CERC Directs SECI to Compensate Solar Developer for GST Claims
The recurring O&M expenditure and carrying cost would come up for hearing in due course of time
August 16, 2022
The Central Electricity Regulatory Commission (CERC) recently directed the Solar Energy Corporation of India (SECI) to compensate a solar developer for the additional cost incurred due to the imposition of goods and services tax (GST) on an annuity basis.
The Commission added that in the case of delay in the monthly annuity payment beyond the 60th day from the date of order, a late payment surcharge for the delayed period corresponding to each such delayed monthly annuity payment would be payable as per respective power purchase agreements (PPAs) and the power sale agreements (PSAs).
Regarding the increase in recurring O&M expenditure and carrying cost, the Commission said that the issues would come up for further hearing in due course of time.
Solar Edge Power and Energy had filed a petition seeking compensation to offset the financial impact of the ‘Change in Law’ event on account of the imposition of the GST laws.
Background
On June 14, 2016, SECI issued a request for selection of solar power developers for 450 MW of grid-connected solar power projects under the National Solar Mission (NSM) Phase-II, Tranche-III in Maharashtra. Solar Edge Power and Energy was selected to set up a solar power generation facility with a capacity of 130 MW in Maharashtra.
Later, the petitioner entered into three separate power purchase agreements (PPAs) with SECI. Two PPAs were signed for setting up solar power projects of 50 MW each and one for setting up a solar project of 30 MW, respectively. Per the PPAs, the commissioning date was December 23, 2017. SECI also executed a back-to-back power sale agreement (PSA) with the Maharashtra State Electricity Distribution Company (MSEDCL) for the sale of power.
On July 1, 2017, the GST laws were introduced.
The petitioner and SECI had reconciled the ‘Change in Law’ claims relating to the enactment of GST laws. SECI submitted that the reconciled claim was sent to MSEDCL, which neither commented upon nor objected to the said amount.
Later, the difference in SECI and MSEDCL’s evaluation of the petitioner’s GST claims worked out to ₹181,008 (~$2,277) for the 50 MW Parli project, ₹157,232 (~$1978) for the 50 MW Muktainagar project and ₹261,729 (~$3,293) for the 30 MW Parli project.
Subsequently, the Commission disposed of several petitions seeking similar reliefs under the ‘Change in Law’ clause. Several of these decisions were appealed before the Appellate Tribunal for Electricity (APTEL).
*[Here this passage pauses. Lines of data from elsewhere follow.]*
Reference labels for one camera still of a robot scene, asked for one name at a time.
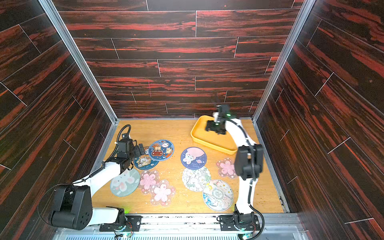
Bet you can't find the purple bunny moon coaster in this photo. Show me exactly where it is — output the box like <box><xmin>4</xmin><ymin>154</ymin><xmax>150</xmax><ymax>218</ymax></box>
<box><xmin>181</xmin><ymin>147</ymin><xmax>208</xmax><ymax>170</ymax></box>

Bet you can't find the pink flower coaster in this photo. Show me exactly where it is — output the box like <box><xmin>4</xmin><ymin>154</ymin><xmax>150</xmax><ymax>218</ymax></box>
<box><xmin>139</xmin><ymin>170</ymin><xmax>160</xmax><ymax>195</ymax></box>
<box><xmin>150</xmin><ymin>180</ymin><xmax>176</xmax><ymax>207</ymax></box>
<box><xmin>216</xmin><ymin>157</ymin><xmax>237</xmax><ymax>179</ymax></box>

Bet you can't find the white floral round coaster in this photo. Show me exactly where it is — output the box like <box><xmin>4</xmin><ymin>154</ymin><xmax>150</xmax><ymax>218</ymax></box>
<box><xmin>182</xmin><ymin>167</ymin><xmax>212</xmax><ymax>192</ymax></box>

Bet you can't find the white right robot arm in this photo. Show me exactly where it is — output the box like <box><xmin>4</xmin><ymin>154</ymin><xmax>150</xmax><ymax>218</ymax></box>
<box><xmin>206</xmin><ymin>105</ymin><xmax>264</xmax><ymax>216</ymax></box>

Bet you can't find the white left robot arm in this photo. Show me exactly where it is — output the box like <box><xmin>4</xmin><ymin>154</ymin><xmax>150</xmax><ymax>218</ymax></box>
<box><xmin>48</xmin><ymin>138</ymin><xmax>145</xmax><ymax>231</ymax></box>

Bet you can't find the blue cartoon animals coaster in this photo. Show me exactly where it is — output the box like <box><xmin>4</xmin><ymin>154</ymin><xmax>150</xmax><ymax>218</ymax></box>
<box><xmin>134</xmin><ymin>147</ymin><xmax>159</xmax><ymax>171</ymax></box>

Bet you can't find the blue red car coaster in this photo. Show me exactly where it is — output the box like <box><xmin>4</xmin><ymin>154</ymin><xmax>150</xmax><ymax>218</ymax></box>
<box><xmin>149</xmin><ymin>140</ymin><xmax>175</xmax><ymax>162</ymax></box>

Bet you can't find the green bunny round coaster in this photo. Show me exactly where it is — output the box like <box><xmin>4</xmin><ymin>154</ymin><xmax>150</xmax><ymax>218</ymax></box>
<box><xmin>110</xmin><ymin>169</ymin><xmax>140</xmax><ymax>197</ymax></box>

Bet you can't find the pink flower coaster front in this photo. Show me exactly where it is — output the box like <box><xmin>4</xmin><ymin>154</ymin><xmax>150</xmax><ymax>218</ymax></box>
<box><xmin>150</xmin><ymin>180</ymin><xmax>176</xmax><ymax>207</ymax></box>

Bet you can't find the white colourful pattern coaster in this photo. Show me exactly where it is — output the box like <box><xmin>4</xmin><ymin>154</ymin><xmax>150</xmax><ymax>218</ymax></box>
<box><xmin>203</xmin><ymin>180</ymin><xmax>234</xmax><ymax>212</ymax></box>

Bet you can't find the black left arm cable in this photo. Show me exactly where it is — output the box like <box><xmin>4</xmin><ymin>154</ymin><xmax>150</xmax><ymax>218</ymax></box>
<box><xmin>35</xmin><ymin>124</ymin><xmax>133</xmax><ymax>226</ymax></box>

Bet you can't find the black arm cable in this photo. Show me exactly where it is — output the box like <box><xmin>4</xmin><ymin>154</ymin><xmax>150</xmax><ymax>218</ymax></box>
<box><xmin>224</xmin><ymin>118</ymin><xmax>265</xmax><ymax>240</ymax></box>
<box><xmin>35</xmin><ymin>124</ymin><xmax>133</xmax><ymax>226</ymax></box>

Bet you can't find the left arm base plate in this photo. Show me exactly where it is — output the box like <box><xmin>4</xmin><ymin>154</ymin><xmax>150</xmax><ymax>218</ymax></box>
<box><xmin>99</xmin><ymin>215</ymin><xmax>142</xmax><ymax>234</ymax></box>

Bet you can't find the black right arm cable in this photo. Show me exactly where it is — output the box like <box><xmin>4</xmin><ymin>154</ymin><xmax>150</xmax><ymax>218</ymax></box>
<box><xmin>224</xmin><ymin>118</ymin><xmax>265</xmax><ymax>240</ymax></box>

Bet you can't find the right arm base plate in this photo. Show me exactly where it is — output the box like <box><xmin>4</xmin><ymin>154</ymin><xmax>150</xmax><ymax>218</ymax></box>
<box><xmin>217</xmin><ymin>213</ymin><xmax>261</xmax><ymax>232</ymax></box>

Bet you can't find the aluminium front rail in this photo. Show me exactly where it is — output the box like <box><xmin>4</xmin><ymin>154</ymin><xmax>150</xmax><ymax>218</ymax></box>
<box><xmin>53</xmin><ymin>213</ymin><xmax>309</xmax><ymax>240</ymax></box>

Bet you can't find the aluminium corner post right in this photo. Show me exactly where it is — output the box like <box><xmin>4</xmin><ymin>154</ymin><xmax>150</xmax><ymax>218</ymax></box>
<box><xmin>253</xmin><ymin>0</ymin><xmax>316</xmax><ymax>125</ymax></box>

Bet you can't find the aluminium corner post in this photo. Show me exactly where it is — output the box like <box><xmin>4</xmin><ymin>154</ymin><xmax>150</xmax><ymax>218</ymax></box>
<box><xmin>38</xmin><ymin>0</ymin><xmax>118</xmax><ymax>124</ymax></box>
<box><xmin>253</xmin><ymin>0</ymin><xmax>316</xmax><ymax>125</ymax></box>

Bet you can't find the aluminium corner post left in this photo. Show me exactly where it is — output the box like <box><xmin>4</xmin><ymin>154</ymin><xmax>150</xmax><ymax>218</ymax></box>
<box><xmin>38</xmin><ymin>0</ymin><xmax>118</xmax><ymax>124</ymax></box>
APTEL set aside the Commission’s orders regarding the ‘Change in Law’ claims.
Commission’s analysis
The Commission observed that the petitioner had entered into three separate PPAs for 130 MW with SECI, and as per PPAs, the scheduled commissioning date was December 23, 2017. On July 1, 2017, the GST laws were introduced. Also, the enactment of GST laws was squarely covered as the ‘Change in Law’ clause. The state regulator noted that the petitioner and SECI had reconciled the GST claims, and MSEDCL had not objected to the same.
Further, the Commission added that it was the liability of SECI and MSEDCL to ensure that monthly annuity payments started from the 60th day from the date of the order. In case of a delay in the annuity payment beyond the 60th day, a late payment surcharge for the delayed period would apply as per the PPAs/PSAs.
Regarding the increase in recurring expenditure (O&M) and carrying cost, the Commission tagged it with other petitions for further hearing.
Last December, CERC rejected a solar energy developer’s compensation petition for the additional tax burden on operation and maintenance expenses and carrying costs due to a ‘Change in Law’ event.
Earlier, CERC had directed SECI to compensate a solar developer for the additional cost incurred due to the imposition of GST laws on an annuity basis. The Commission noted that the introduction of the GST laws was a ‘Change in Law’ event per the provisions of the PPA.